He started teaching computer science for a living, fought for a driving license and when car manufacturers did not show any interest in his hand control designs, went ahead to design a hand driving kit for the differentially abled that can be attached to any car.
"The best way to empower a person is to take everything away from him. When you have nothing to lose, there are no fears," Navin says with a smile.
Who would know it better than him? When doctors pronounced him 100 per cent disabled, Navin challenged those limitations, and strived relentlessly to achieve whatever targets he set for himself. Though Navin has no sensation below his shoulders, he has taught himself to drive cars and motorised gliders. "With practice you can do anything," he says, "I was never afraid of hard work".
He has designed controls that let him handle an automobile's clutch, brake and accelerator simultaneously and uses them by pushing his arm, by moving his shoulder. "Flying is easier than driving. The controls are so much less complicated. Pull the steering and the plane goes up, push it down and it comes down. Unlike a car, a plane cannot topple. So I found flying even easier than driving," he explains.
Finding love & purpose
His zest for life has worked on the romance front too. He found his dream girl Khushi – a Goan - online and she was so enamoured with him that she dropped everything and came down to Delhi to marry him and be with him and his parents.
Navin has gone on to set a Limca World Record – he has driven a Tata Safari to Marsimik La, the highest mountain pass in the world. At 18632 feet, it is 1232 ft higher than the base camp of Everest. He has modified cars for polio affected people, designed controls for the differentially-abled, given motivational talks to soldiers disabled by war and insurgency, touring hospitals to share his infectious enthusiasm and will to live a happy life with the war wounded and paraplegics.
He has also held the position of Senior Coordinator at the War Wounded Foundation, Delhi, and now runs two NGOs – ADAA and Jan Jagriti -- in Delhi that work with street and rural children. In 2005, he adopted Barhana, a village in Haryana, where the male-female ratio is one of the lowest in the country. “They have 376 girls to 1000 boys. We are trying to support girls and build them into success stories so that they are a motivation to other girls and to their parents,” he explains.

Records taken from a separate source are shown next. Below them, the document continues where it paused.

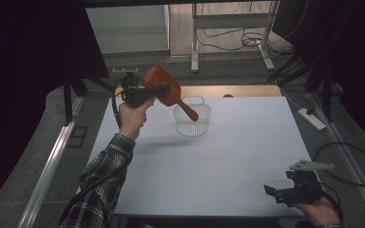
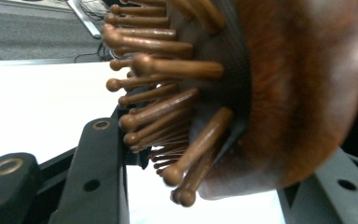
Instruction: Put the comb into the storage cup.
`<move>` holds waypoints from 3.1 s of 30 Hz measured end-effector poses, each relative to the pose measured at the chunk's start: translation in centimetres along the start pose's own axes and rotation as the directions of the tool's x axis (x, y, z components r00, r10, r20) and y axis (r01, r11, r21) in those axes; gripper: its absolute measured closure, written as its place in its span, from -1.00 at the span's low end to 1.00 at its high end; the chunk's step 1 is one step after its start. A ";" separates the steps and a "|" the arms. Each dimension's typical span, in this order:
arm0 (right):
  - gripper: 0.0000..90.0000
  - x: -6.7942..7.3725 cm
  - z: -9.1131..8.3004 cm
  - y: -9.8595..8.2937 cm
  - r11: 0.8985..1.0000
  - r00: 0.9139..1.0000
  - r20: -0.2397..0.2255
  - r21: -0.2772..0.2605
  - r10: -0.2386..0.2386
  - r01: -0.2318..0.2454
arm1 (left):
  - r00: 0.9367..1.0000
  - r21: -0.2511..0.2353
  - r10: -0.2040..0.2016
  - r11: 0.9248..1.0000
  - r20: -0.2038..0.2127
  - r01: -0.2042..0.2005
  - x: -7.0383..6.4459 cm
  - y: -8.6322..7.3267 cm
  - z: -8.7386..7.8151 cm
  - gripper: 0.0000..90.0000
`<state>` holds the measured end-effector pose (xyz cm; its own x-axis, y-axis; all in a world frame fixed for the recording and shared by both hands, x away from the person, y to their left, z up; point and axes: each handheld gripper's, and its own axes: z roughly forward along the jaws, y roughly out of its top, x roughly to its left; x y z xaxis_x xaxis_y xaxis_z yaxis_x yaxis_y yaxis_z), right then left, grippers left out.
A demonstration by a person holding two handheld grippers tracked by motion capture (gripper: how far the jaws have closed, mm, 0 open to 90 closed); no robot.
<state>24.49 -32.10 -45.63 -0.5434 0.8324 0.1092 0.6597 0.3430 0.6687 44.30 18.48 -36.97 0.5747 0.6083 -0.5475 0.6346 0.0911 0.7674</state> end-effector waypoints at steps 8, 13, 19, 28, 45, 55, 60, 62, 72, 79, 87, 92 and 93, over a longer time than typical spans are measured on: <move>-1.00 -0.1 -0.2 -0.1 1.000 1.000 -0.007 -0.011 0.005 -0.005 | 0.999 -0.007 -0.014 1.000 -0.030 0.013 0.6 0.0 1.9 0.16; -1.00 -0.2 -0.5 -0.3 1.000 1.000 -0.005 -0.017 -0.003 0.003 | 0.999 -0.006 -0.019 1.000 -0.036 0.019 0.6 -0.2 2.6 0.16; -1.00 -0.4 -0.7 -0.4 0.999 1.000 -0.011 -0.030 0.015 -0.016 | 0.999 0.001 -0.012 1.000 -0.049 0.012 0.4 -0.5 3.5 0.16; -1.00 -0.3 -0.6 -0.3 1.000 1.000 -0.013 -0.021 -0.001 0.000 | 0.998 0.007 0.000 1.000 -0.070 0.000 0.3 -1.2 4.5 0.16; -1.00 -0.4 -0.5 -0.3 1.000 1.000 -0.003 -0.016 0.014 -0.014 | 0.993 0.028 0.003 1.000 -0.115 0.000 0.3 -3.3 6.7 0.15; -1.00 -0.6 -0.5 -0.3 0.999 0.999 0.006 -0.018 0.035 -0.035 | 0.990 0.023 -0.028 0.999 -0.137 0.031 0.8 -4.5 7.4 0.15; -1.00 -0.6 -0.5 -0.3 0.999 0.999 0.003 -0.014 0.038 -0.038 | 0.988 0.027 -0.034 0.999 -0.152 0.038 0.9 -5.0 7.7 0.15; -1.00 -0.6 -0.5 -0.3 0.999 0.999 0.006 -0.012 0.042 -0.042 | 0.987 0.028 -0.033 0.999 -0.156 0.038 0.9 -5.1 7.8 0.15; -1.00 -0.7 -0.4 -0.3 0.999 0.999 0.009 -0.007 0.044 -0.044 | 0.982 0.005 -0.063 0.998 -0.176 0.065 1.4 -6.0 7.9 0.13; -1.00 -0.7 -0.3 -0.3 0.999 0.999 0.010 0.000 0.044 -0.044 | 0.980 -0.015 -0.083 0.997 -0.181 0.081 1.8 -6.6 7.8 0.08; -1.00 -0.6 -0.3 -0.3 0.999 0.999 0.012 0.005 0.040 -0.040 | 0.977 -0.010 -0.097 0.995 -0.191 0.097 2.5 -6.9 7.6 -0.03; -1.00 -0.6 -0.3 -0.3 0.999 0.999 0.015 0.006 0.037 -0.037 | 0.975 0.001 -0.065 0.998 -0.211 0.067 2.4 -6.9 7.5 -0.09; -1.00 -0.6 -0.3 -0.3 0.999 0.999 0.015 0.006 0.037 -0.037 | 0.975 0.004 -0.063 0.998 -0.212 0.065 2.4 -6.9 7.5 -0.10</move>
<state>24.49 -32.77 -45.67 -0.5108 0.8509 0.1223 0.6825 0.3149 0.6596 45.22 13.39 -46.13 0.4109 0.7549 -0.5112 0.6725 0.1276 0.7290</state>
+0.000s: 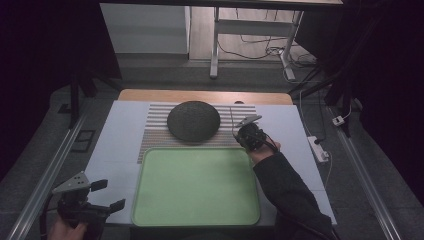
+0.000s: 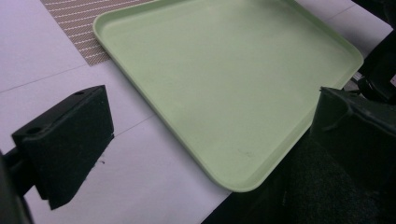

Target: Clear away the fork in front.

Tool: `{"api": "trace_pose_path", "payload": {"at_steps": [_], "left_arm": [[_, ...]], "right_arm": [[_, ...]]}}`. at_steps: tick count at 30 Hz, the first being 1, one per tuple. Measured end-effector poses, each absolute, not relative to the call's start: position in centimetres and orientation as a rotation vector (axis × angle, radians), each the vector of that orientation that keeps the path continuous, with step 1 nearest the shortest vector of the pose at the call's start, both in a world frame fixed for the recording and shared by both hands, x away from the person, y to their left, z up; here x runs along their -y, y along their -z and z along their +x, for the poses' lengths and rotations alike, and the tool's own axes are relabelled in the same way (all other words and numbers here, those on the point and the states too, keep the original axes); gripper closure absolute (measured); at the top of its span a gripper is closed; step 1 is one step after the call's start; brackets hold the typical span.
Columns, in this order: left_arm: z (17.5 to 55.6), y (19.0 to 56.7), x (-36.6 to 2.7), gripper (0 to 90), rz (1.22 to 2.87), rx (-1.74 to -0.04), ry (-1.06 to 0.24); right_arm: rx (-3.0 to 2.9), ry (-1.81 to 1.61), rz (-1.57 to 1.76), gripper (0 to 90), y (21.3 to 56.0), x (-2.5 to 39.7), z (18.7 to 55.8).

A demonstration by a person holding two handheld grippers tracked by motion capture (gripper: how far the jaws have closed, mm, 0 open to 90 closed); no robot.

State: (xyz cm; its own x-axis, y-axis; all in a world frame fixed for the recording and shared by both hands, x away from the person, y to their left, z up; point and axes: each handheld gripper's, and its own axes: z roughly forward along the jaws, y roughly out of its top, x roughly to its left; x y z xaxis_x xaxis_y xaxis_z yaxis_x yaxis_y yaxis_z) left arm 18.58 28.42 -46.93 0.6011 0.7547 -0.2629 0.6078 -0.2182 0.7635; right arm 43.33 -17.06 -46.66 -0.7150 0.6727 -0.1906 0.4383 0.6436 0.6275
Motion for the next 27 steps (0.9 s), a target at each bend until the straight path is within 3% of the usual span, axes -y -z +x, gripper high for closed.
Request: {"api": "trace_pose_path", "payload": {"at_steps": [10, 21, 27], "left_arm": [[19.7, 46.6, -27.3, 0.0, 1.955, -1.009, -0.232], [21.7, 46.5, -25.5, 0.0, 1.934, -0.940, -0.141], [23.0, 46.4, -24.1, 0.0, 2.001, -0.876, -0.159]], "right_arm": [[-2.518, -0.903, 0.789, 90.0, 45.1, 17.3, 40.1], [-2.560, -1.058, 0.710, 90.0, 43.6, 17.9, 35.9], [-2.597, -1.117, 0.669, 90.0, 43.6, 18.4, 34.0]]}}
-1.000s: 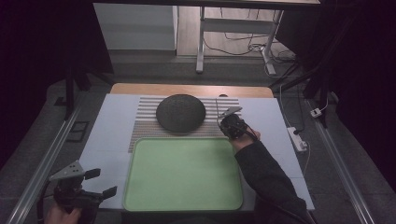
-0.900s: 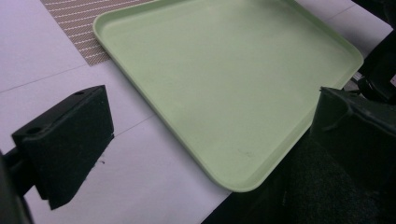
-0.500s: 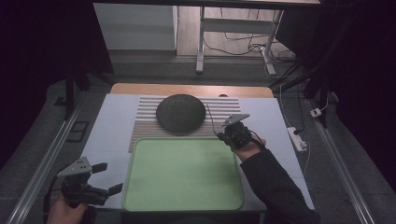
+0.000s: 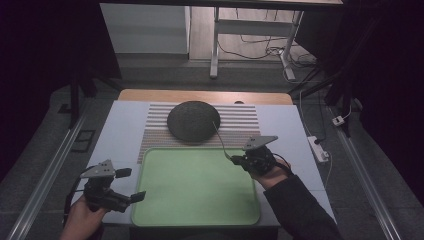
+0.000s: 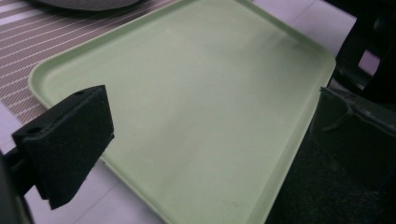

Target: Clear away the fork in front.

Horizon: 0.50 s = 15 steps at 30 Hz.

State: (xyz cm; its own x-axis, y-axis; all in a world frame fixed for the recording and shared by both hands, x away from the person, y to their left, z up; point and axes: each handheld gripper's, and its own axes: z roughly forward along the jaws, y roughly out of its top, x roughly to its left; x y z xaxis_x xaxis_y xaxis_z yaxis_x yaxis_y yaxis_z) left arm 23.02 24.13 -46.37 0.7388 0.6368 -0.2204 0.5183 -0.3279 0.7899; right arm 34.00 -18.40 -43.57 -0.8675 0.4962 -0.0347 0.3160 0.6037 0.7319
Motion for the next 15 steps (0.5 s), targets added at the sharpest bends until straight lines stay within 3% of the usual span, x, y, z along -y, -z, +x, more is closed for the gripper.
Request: {"api": "trace_pose_path", "payload": {"at_steps": [15], "left_arm": [[26.6, 46.0, -20.2, 0.0, 2.097, -0.749, -0.082]], "right_arm": [[-2.704, -1.178, 0.549, 90.0, 44.1, 18.4, 29.7]]}}
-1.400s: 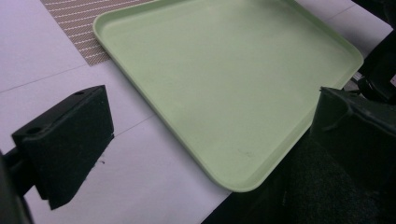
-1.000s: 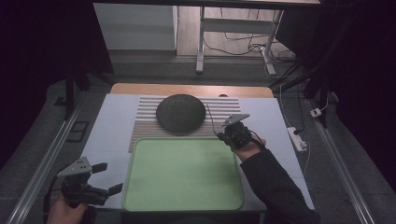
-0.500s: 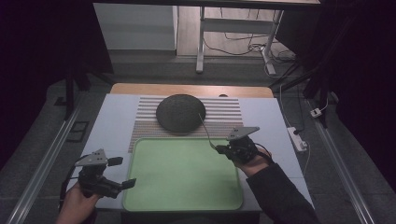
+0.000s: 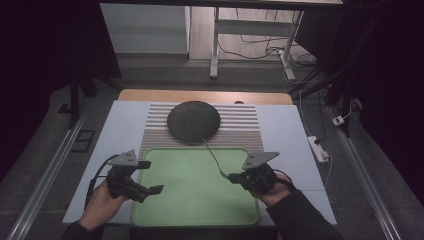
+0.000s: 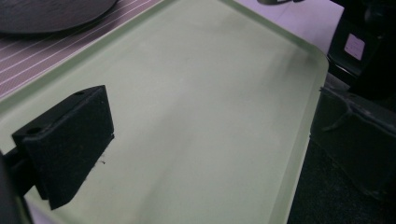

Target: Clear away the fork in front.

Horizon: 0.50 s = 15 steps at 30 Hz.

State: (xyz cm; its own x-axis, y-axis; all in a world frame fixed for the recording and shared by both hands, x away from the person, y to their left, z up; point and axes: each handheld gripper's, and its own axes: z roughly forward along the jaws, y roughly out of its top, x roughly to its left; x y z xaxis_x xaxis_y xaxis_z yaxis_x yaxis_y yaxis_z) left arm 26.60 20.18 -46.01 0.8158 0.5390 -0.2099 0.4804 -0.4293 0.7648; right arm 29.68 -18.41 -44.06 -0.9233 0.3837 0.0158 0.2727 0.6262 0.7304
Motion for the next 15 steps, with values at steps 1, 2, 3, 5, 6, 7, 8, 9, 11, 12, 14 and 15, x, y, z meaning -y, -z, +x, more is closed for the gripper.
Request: {"api": "trace_pose_path", "payload": {"at_steps": [1, 2, 3, 5, 6, 7, 8, 9, 11, 12, 14, 15], "left_arm": [[26.7, 46.0, -19.8, 0.0, 2.120, -0.733, -0.086], [26.9, 46.0, -19.5, 0.0, 2.137, -0.716, -0.092], [27.1, 46.0, -19.1, 0.0, 2.149, -0.702, -0.095], [27.5, 45.9, -18.5, 0.0, 2.170, -0.672, -0.095], [27.7, 45.9, -18.1, 0.0, 2.177, -0.660, -0.095], [27.9, 45.8, -17.7, 0.0, 2.187, -0.648, -0.104], [28.2, 45.8, -17.4, 0.0, 2.198, -0.634, -0.110], [28.4, 45.7, -17.0, 0.0, 2.205, -0.624, -0.109], [28.9, 45.6, -16.3, 0.0, 2.213, -0.606, -0.106], [29.1, 45.5, -15.9, 0.0, 2.220, -0.595, -0.106], [29.4, 45.5, -15.2, 0.0, 2.235, -0.571, -0.119], [29.5, 45.4, -14.8, 0.0, 2.248, -0.554, -0.140]], "right_arm": [[-2.709, -1.187, 0.540, 90.0, 44.1, 18.4, 29.4], [-2.719, -1.192, 0.532, 90.0, 44.1, 18.3, 29.2], [-2.730, -1.198, 0.524, 90.0, 44.2, 18.3, 28.9], [-2.745, -1.203, 0.504, 90.0, 44.2, 18.2, 28.4], [-2.755, -1.208, 0.489, 90.0, 44.2, 18.1, 28.2], [-2.759, -1.216, 0.476, 90.0, 44.3, 18.0, 27.9], [-2.766, -1.221, 0.466, 90.0, 44.2, 18.0, 27.7], [-2.775, -1.227, 0.453, 90.0, 44.2, 17.9, 27.4], [-2.787, -1.230, 0.430, 90.0, 44.3, 17.6, 26.9], [-2.794, -1.233, 0.415, 90.0, 44.3, 17.6, 26.7], [-2.806, -1.236, 0.379, 90.0, 44.3, 17.4, 26.3], [-2.811, -1.238, 0.378, 90.0, 44.3, 17.3, 26.2]]}}
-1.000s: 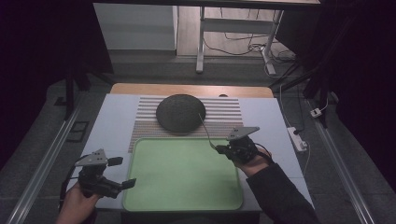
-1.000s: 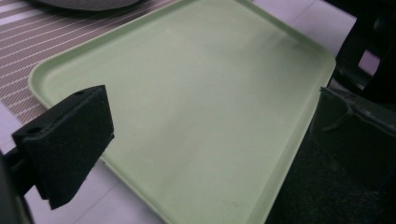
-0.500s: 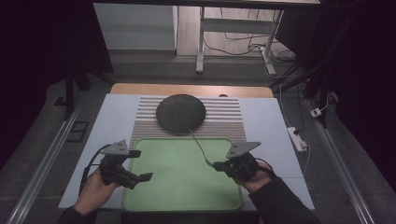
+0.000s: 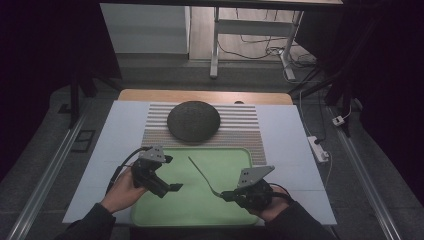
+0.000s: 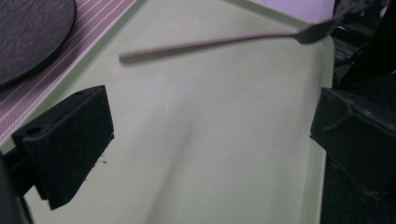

In December, he brings out the second edition of his autobiography – ‘In Quest of the Last Victory’, in both English and Hindi. Sales have touched 1 lakh for the hard and soft copies included and he is looking forward to more.
Navin has received the Chief of Army Staff Commendation for Exemplary Service 2005 and National Role Model Award from former President APJ Abdul Kalam in 2006. He lives in Gurgaon with his wife Khushi and his parents.
You can contact him on his website.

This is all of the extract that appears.